• **RECORDS SUPPLIED**
◆ ◆ ◆ ◆ ◆

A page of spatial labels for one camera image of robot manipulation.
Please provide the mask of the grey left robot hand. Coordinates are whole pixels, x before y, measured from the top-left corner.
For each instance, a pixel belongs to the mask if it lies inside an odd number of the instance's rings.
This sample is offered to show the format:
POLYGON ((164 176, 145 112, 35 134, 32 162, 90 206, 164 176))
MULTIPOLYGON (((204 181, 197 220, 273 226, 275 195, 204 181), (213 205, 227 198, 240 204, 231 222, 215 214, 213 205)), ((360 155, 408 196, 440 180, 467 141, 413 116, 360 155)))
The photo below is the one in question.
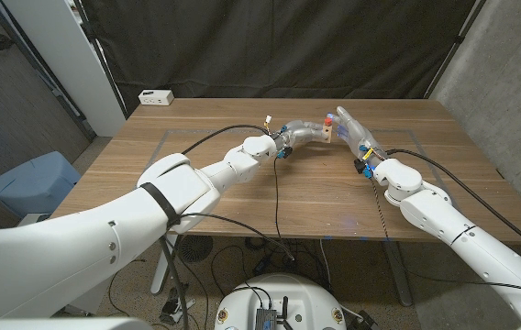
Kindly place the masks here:
POLYGON ((328 134, 323 131, 323 126, 314 122, 294 120, 285 124, 280 130, 272 134, 276 151, 280 152, 286 147, 308 142, 327 142, 328 134))

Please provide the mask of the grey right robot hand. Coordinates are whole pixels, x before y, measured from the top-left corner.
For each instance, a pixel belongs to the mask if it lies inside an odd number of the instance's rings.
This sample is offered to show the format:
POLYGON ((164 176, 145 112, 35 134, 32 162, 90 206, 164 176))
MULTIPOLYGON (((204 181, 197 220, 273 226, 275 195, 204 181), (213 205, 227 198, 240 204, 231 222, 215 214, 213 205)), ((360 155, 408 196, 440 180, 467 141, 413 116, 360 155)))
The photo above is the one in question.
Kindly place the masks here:
POLYGON ((344 107, 338 106, 336 113, 328 113, 326 118, 330 119, 336 127, 337 137, 345 141, 352 154, 370 168, 376 168, 386 159, 386 153, 372 133, 353 118, 344 107))

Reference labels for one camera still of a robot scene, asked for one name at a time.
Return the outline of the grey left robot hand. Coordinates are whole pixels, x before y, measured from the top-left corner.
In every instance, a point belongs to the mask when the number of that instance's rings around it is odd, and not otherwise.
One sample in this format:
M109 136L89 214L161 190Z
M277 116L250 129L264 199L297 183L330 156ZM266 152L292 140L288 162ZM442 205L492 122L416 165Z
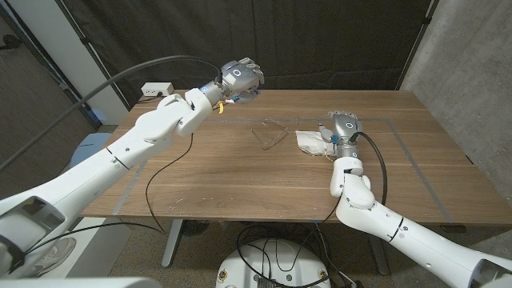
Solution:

◆ ◆ ◆ ◆ ◆

Nothing should appear in the answer except the lines above from the line with "Please provide the mask of the grey right" through the line with "Reference labels for", both included, written out exactly.

• **SOLUTION TO THE EXERCISE**
Please provide the mask of the grey right robot hand. Coordinates are whole pixels, x before y, measured from the top-left corner.
For each instance, a pixel belongs to the mask if it lies inside an odd number of the instance's rings.
This sample is offered to show the format:
POLYGON ((164 176, 145 112, 35 134, 32 162, 90 206, 164 176))
MULTIPOLYGON (((204 181, 197 220, 273 226, 275 195, 204 181), (213 205, 227 198, 240 204, 231 222, 215 214, 213 205)), ((360 155, 408 196, 440 180, 467 141, 413 116, 360 155)))
The photo above is the one in question.
Kindly place the masks here:
POLYGON ((344 107, 338 106, 336 113, 328 113, 326 118, 330 119, 336 127, 337 137, 345 141, 352 154, 370 168, 376 168, 386 159, 386 153, 372 133, 353 118, 344 107))

Reference labels for one camera still of a robot scene, asked for one name at a time.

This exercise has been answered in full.